Leon Lipetz (M / Belgium, 1934), Holocaust survivor

Eric Lipetz (M / Belgium, 1936), Holocaust survivor

  • KEYWORDS : <Refugees> <Philippines> -- <Israel>

Biography

USHMM Oral interviews

Jacques Lipetz, born in Antwerp, Belgium in 1932, describes being educated at a Jewish school; his family’s flight through France to Marseille in May 1940; going with his mother and two brothers to Lisbon, Portugal via Spain and his father went via Morocco; sailing to New York, NY in 1941 but not staying because their quota number had not come up yet; booking passage to the Philippines and landing in Manila in May or June 1941; their life as Belgian subjects under Japanese occupation; attending a private school run by the Christian Brothers and his religious education as a Sephardic Jew in a congregation dominated by Ashkenazic German Jews; antisemitic persecution by Filipino students; Japanese cultural attitudes and their treatment of foreigners and natives; how the Japanese brought civilian Jewish internees to High Holiday services; how a Japanese officer helped his brother get his scooter back from a German Nazi family; conditions in Manila towards the end of the war and liberation by Americans; Jewish chaplains holding a Passover Seder for the Jewish community at the Manila racetrack; going with his family to the United States in late 1945; and receiving a permanent visa five years later.

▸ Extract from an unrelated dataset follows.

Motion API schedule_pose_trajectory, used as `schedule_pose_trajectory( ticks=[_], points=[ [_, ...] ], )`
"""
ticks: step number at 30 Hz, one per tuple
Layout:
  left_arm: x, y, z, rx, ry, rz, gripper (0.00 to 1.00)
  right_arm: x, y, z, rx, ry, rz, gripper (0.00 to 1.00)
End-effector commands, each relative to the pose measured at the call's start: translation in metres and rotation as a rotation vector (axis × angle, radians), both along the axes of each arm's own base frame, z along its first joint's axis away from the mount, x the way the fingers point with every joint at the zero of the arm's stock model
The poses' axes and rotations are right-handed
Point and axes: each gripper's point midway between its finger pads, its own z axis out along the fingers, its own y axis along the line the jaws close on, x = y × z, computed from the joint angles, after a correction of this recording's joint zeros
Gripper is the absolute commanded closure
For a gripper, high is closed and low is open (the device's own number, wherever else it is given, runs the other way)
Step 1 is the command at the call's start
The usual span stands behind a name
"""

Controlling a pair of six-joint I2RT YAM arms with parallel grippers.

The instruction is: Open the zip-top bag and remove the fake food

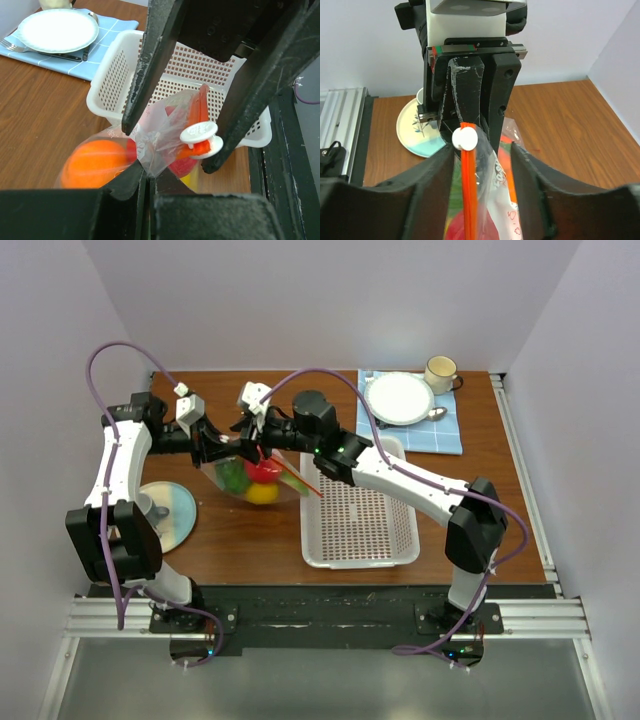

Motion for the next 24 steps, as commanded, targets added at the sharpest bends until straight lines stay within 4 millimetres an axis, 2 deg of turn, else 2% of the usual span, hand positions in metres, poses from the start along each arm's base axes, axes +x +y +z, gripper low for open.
schedule_pose_trajectory(
  ticks=[1, 8, 17, 23, 24],
  points=[
    [-0.001, -0.007, 0.016, -0.072, -0.024, -0.015, 0.95, 0.0, 0.003, 0.032, 0.059, -0.037, 0.002, 0.54],
    [0.0, -0.006, 0.01, -0.062, -0.011, -0.015, 0.94, 0.006, -0.001, 0.038, 0.092, -0.052, -0.041, 0.76],
    [-0.003, -0.007, 0.005, -0.057, -0.005, -0.018, 0.94, 0.011, 0.004, 0.029, 0.082, -0.028, -0.047, 0.76],
    [-0.003, -0.007, 0.005, -0.049, -0.005, -0.019, 0.93, 0.009, 0.003, 0.026, 0.064, -0.013, -0.042, 0.9],
    [-0.003, -0.007, 0.006, -0.047, -0.007, -0.017, 0.9, 0.008, 0.001, 0.024, 0.057, -0.011, -0.045, 0.91]
  ],
)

Eric Lipetz, a Holocaust survivor, born in 1936, discusses spending the war years with his family in the Philippines; marriage and children; living in Israel for a number of years; Jewish identity and faith; and impacts of the Holocaust.

Testimony of Jacques Lipetz

... The Jewish colony in Manila was a mixture of German Jews who hailed largely from Breslau and Frankfurt, a variety of other European Jews from Eastern Europe mainly, a number of Sephards from Lebanon, Syria and Iraq and us.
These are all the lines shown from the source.